Mucopolysaccharidosis type IIIC (MPS IIIC, or Sanfilippo syndrome C) is a rare lysosomal storage disorder caused by a deficiency of acetyl-coenzyme A:α-glucosaminide-N-acetyltransferase. Patients develop progressive neuropsychiatric problems, mental retardation, hearing loss, and relatively minor visceral manifestations. The pattern of transmission is consistent with an autosomal recessive mode of inheritance. The aim of this study was to find a locus for MPS IIIC using a homozygosity mapping approach. A genomewide scan was performed on DNA from 27 affected individuals and 17 of their unaffected relatives. Additional patients were recruited, and DNA was obtained from a total of 44 affected individuals and 18 unaffected family members from 31 families from 10 countries. A working candidate interval was defined by looking for excess homozygosity in patients compared with their relatives. Additional markers were genotyped in regions of interest. Linkage analysis was performed to support the informal analysis. Inspection of the genomewide scan data showed apparent excess homozygosity in patients compared with their relatives for markers on chromosome 8. Additional genotyping identified 15 consecutive markers (from D8S1051 to D8S2332) in an 8.3 cM interval for which the genotypes of affected siblings were identical in state. A maximum multipoint lod score of 10.61 was found at marker D8S519. A locus for MPS IIIC maps to an 8.3 cM (16 Mbp) interval in the pericentromeric region of chromosome 8.
- ASP, affected sibling pair
- CoA, coenzyme A
- GNAT, α-glucosaminide N-acetyltransferase
- MPS IIIC, mucopolysaccharidosis type IIIC
- mucopolysaccharidosis type IIIC
- Sanfilippo syndrome C
- homozygosity mapping
- chromosome 8
Statistics from Altmetric.com
- ASP, affected sibling pair
- CoA, coenzyme A
- GNAT, α-glucosaminide N-acetyltransferase
- MPS IIIC, mucopolysaccharidosis type IIIC
Mucopolysaccharidosis type IIIC (MPS IIIC, or Sanfilippo syndrome C; OMIM #252930; http://www.ncbi.nlm.nih.gov/omim) is caused by a deficiency of acetyl-coenzyme A (CoA):α-glucosaminide N-acetyltransferase (GNAT, EC 22.214.171.124.) which has properties of a lysosomal membrane transporter. The birth prevalence in Australia,1 Portugal,2 and the Netherlands3 has been estimated to be 0.07, 0.12, and 0.21 per 100 000, respectively.
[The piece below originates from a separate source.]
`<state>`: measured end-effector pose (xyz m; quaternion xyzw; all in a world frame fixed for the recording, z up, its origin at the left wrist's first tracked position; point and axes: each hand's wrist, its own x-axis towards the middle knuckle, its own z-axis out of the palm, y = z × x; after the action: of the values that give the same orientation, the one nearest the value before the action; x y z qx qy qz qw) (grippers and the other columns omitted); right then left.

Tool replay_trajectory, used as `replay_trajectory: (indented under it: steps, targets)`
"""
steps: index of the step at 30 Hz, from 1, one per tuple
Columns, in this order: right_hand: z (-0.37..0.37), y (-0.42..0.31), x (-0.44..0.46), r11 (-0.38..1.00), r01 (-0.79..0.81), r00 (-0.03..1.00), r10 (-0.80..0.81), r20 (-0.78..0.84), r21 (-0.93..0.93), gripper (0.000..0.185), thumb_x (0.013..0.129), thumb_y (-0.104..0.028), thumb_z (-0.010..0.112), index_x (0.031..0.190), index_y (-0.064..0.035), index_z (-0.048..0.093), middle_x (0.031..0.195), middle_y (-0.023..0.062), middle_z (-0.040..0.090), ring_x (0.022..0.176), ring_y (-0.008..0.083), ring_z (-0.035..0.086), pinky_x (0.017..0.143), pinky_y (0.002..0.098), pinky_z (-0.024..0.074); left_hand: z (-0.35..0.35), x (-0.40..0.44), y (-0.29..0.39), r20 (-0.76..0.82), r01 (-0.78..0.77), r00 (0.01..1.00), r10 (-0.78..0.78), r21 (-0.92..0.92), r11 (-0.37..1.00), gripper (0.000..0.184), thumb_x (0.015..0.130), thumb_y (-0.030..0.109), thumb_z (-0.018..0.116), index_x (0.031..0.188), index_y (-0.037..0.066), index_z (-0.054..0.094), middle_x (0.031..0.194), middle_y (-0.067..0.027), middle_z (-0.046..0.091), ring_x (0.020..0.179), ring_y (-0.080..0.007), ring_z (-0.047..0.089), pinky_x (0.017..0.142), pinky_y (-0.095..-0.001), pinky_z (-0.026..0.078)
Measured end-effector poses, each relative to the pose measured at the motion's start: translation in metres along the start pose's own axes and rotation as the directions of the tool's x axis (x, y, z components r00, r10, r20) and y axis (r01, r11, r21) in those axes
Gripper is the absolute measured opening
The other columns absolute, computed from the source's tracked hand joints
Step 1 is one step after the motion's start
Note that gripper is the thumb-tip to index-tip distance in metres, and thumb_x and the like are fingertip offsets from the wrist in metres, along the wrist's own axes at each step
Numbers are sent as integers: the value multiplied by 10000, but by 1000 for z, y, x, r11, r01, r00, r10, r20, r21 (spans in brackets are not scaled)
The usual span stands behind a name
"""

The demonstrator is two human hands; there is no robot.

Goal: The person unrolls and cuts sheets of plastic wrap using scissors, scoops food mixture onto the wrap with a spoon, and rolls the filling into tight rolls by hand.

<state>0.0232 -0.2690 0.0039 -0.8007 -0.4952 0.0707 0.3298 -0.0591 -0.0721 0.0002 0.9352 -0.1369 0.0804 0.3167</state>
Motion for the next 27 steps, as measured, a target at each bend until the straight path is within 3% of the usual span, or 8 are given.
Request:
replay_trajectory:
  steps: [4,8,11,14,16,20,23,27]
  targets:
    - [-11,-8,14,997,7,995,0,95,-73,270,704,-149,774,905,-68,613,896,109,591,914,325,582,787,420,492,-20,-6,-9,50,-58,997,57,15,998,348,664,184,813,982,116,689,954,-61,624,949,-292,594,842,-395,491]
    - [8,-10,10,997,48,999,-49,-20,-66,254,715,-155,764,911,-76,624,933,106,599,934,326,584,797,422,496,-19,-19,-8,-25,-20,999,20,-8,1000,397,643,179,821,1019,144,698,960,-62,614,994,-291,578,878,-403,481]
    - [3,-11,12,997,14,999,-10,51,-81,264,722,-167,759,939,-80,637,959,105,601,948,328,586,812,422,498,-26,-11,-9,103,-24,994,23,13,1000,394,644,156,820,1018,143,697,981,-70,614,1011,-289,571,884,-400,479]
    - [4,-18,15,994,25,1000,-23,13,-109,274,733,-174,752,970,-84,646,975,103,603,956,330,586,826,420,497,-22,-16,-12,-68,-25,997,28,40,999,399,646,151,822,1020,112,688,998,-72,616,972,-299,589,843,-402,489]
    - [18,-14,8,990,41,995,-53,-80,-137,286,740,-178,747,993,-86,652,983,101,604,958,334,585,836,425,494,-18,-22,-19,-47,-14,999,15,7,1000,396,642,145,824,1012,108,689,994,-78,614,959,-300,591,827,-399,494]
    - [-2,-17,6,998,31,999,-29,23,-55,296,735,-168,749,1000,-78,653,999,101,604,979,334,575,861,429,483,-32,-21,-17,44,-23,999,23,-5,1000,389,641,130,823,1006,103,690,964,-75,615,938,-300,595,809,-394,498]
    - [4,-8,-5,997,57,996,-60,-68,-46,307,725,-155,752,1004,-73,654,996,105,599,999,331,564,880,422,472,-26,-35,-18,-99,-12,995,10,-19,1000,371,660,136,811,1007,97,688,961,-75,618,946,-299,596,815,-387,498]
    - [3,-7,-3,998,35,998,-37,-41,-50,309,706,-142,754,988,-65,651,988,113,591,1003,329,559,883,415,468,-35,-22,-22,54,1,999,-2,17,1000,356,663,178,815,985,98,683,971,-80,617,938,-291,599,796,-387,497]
Clinically the disease manifests similarly to other subtypes of Sanfilippo syndrome, and results in progressive neuropsychiatric problems, mental retardation, hearing loss, and relatively minor visceral manifestations, such as mild hepatomegaly, mild dwarfism with joint stiffness and biconvex dorsolumbar vertebral bodies, mild coarse facies, and hypertrichosis.4 This subtype of mucopolysaccharidosis was first described by Kresse et al,5 who found that three patients with the phenotype of Sanfilippo syndrome had a deficiency of an enzyme that transfers an acetyl group from cytoplasmically derived acetyl-CoA to terminal α-glucosamine residues of heparan sulphate within lysosomes. The enzyme catalyses the acetylation of heparan sulphate without transporting the intact molecule of acetyl-CoA into the lysosomal compartment, where it would be rapidly degraded.6–8 Klein et al9,10 reported a similar deficiency in 11 patients diagnosed with Sanfilippo syndrome, therefore suggesting that the disease is a relatively frequent subtype. By studying two siblings diagnosed with MPS IIIC who had an apparently balanced Robertsonian translocation, Zaremba et al11 suggested that the mutant gene might be located in the pericentric region of either chromosome 14 or chromosome 21, but no further confirmation of this finding was published. Multiple attempts to purify and clone GNAT as a candidate gene for MPS IIIC were unsuccessful because of the low tissue content, instability, and hydrophobic nature of the enzyme, suggesting that positional mapping may be a better approach.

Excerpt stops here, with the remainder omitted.